Kung Pao Tofu


– 1 lb of diced firm tofu, frozen, thawed, drained.
– 2 tablespoons vegetable oil
– 1/2 cup water
– 1/3 cup soy sauce
– 2 tablespoons rice vinegar
– 1 tablespoon sugar
– 1 teaspoon red pepper flakes
– 1 tablespoon cornstarch + 2 tablespoons water
– 1/2 cup onions, chopped
– 2 cloves garlic, minced
– 2 teaspoons toasted sesame seeds
– 1/2 cup peanuts or cashew nuts (optional)


– Heat the vegetable oil over medium-high heat and add the tofu. Fry the tofu, turning every couple of minutes, until golden on all sides. Drain on paper towels. Put the onions to skillet and cook for 3-4 minutes, then add garlic for another minute.
– In a small bowl, mix together the water, soy sauce, rice vinegar, sugar, crushed red pepper and cornstarch.

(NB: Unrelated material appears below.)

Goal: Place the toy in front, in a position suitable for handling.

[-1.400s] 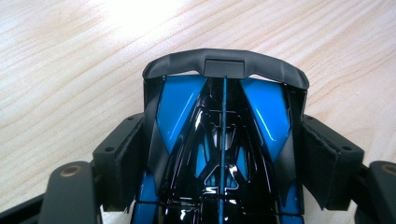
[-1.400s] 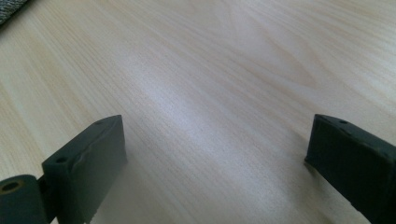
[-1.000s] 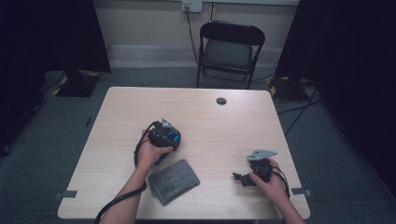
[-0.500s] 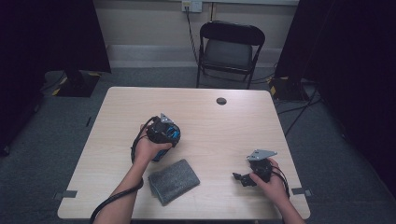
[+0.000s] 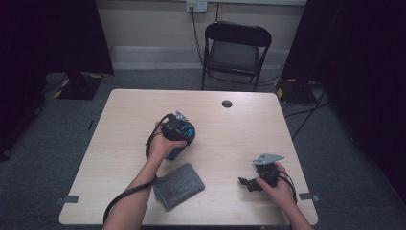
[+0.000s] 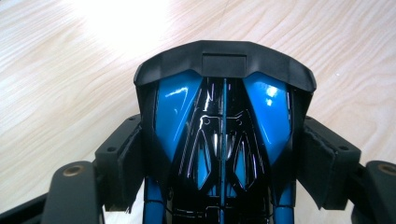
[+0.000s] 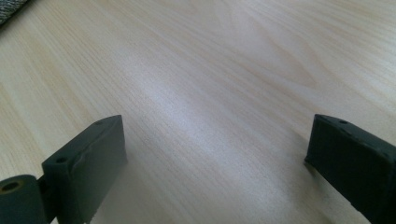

– Add fried tofu and sauce to the skillet and cook for another few moments until your sauce has thickened up. Add some peanuts if you wish.
– Kung Pao tofu can be served over steamed rice if you like, then sprinkle toasted sesame seeds over the top.
Note: Various vegetables, such as parsley, cabbage, peas, or mushrooms can be added to the Kung Pao tofu to meets your vegetarian/vegan taste.